Verkauft wird über einen Onlineshop. Inzwischen haben die beiden ein weiteres Produkt auf den Markt gebracht: Freekeh, gerösteter junger Weizen aus Palästina. In Bioqualität, mit einer Zeitung und Rezepten im "Friedenspäckchen". Aber: kann man damit die Welt verändern?

"Es zeigt einfach, dass die Gesellschaft an einem Punkt steht, wo neue Antworten auf grundlegende Fragen gefunden werden wollen."

… meint Martina Köchling, Direktorin des Programmbereichs "Verantwortliches Wirtschaften" der KfW Stiftung in Frankfurt am Main. Die Stiftung fördert Gründerwerkstätten für Sozialunternehmer.

"Wir bezahlen die Ausbildung, wir stellen den Raum, organisieren mit Partnern eben auch die Möglichkeiten für verschiedene Vernetzungen auch zu Unternehmen hin. Wir sehen unsere Hebelwirkung darin, möglichst viele gut ausgebildete Unternehmensgründungen vorzubereiten und eben- ja- auch fit für Investoren zu machen."
Denn bei Banken und Investoren gelten Sozialunternehmer als unsichere Kandidaten, ihre Projekte als nonkonformistisch, zu wenig profitorientiert, zu riskant. Erst wenn sich die Konzepte zwei bis drei Jahre am Markt bewiesen haben, wächst die Bereitschaft zur Finanzierung, sagt Martina Köchling.
Das kleine Berliner Sozialunternehmen Conflictfood hat sich am Markt bewährt. Über Crowdfunding sollen nun die nächsten Projekte finanziert werden.
Die beiden Gründer haben ihren Schreibtisch in den Spreewerkstätten Berlin Mitte. Hier sind internationale Startups versammelt. Eine kreative Szene. Aber was nützen all die guten Ideen, die fair gehandelten Produkte, wenn die Mehrzahl der Konsumenten und der großen Firmen an einem Punkt zusammenhalten: je billiger, desto besser? Salem El-Mogaddedi und Gernot Würtenberger sehen das gelassen.

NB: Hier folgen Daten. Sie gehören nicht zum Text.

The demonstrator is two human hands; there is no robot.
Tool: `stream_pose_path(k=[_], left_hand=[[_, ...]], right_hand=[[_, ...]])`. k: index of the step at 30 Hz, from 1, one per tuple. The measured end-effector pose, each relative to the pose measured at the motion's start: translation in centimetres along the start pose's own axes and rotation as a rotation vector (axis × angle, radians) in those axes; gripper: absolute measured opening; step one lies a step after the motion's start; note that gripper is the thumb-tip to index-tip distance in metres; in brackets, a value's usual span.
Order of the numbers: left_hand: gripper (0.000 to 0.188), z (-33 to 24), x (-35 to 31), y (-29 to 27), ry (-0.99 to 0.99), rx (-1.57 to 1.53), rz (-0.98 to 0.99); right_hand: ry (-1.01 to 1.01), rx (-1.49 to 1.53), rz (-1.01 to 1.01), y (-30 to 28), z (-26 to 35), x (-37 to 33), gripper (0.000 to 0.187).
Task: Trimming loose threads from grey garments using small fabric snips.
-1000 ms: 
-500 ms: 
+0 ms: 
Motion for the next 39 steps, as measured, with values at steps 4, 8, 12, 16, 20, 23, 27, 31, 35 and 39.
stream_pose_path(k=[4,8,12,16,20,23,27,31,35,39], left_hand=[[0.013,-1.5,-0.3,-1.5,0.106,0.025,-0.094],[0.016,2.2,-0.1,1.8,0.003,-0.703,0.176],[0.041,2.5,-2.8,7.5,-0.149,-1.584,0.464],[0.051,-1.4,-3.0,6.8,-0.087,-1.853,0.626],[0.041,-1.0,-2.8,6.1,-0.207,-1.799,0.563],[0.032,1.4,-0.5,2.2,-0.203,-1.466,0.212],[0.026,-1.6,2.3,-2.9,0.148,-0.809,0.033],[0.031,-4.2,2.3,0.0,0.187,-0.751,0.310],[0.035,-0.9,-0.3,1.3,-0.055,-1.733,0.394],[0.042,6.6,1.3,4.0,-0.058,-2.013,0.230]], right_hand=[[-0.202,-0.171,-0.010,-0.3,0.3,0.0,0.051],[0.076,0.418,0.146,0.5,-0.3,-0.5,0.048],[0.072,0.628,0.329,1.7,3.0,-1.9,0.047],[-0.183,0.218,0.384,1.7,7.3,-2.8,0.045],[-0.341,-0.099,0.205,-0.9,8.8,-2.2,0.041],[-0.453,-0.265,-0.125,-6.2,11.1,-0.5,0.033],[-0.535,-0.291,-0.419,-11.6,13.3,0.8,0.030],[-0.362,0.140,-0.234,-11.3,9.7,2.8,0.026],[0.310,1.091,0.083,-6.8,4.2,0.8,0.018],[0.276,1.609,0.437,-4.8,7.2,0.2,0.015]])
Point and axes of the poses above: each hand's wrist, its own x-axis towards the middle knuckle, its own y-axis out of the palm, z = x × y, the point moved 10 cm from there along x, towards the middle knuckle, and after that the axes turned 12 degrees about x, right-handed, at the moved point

"Bei den Großkonzernen, da muss ein radikales Umdenken erfolgen und wir hoffen natürlich auch mit einem so kleinen Startup-Unternehmen wie unserem, aber auch mit anderen, dem Konsumenten zu zeigen: Es gibt Alternativen auf diesem Weg, und es gibt die Möglichkeit, sozialverantwortlich mit ner gewissen Moral und Ethikvorstellung Handel zu treiben."
"Was mir auffällt: Seit dem Wechsel aus meinem stabilen finanziellen Background hin zum Start-Up-Leben ist es zwar finanziell enger, aber ich erfahr nen sehr starken Rückenwind aus der Gesellschaft, aus den Medien, aus dem Freundeskreis, und das ist unglaublich beflügelnd und ist mehr wert, als man es mit Geld bezahlen kann."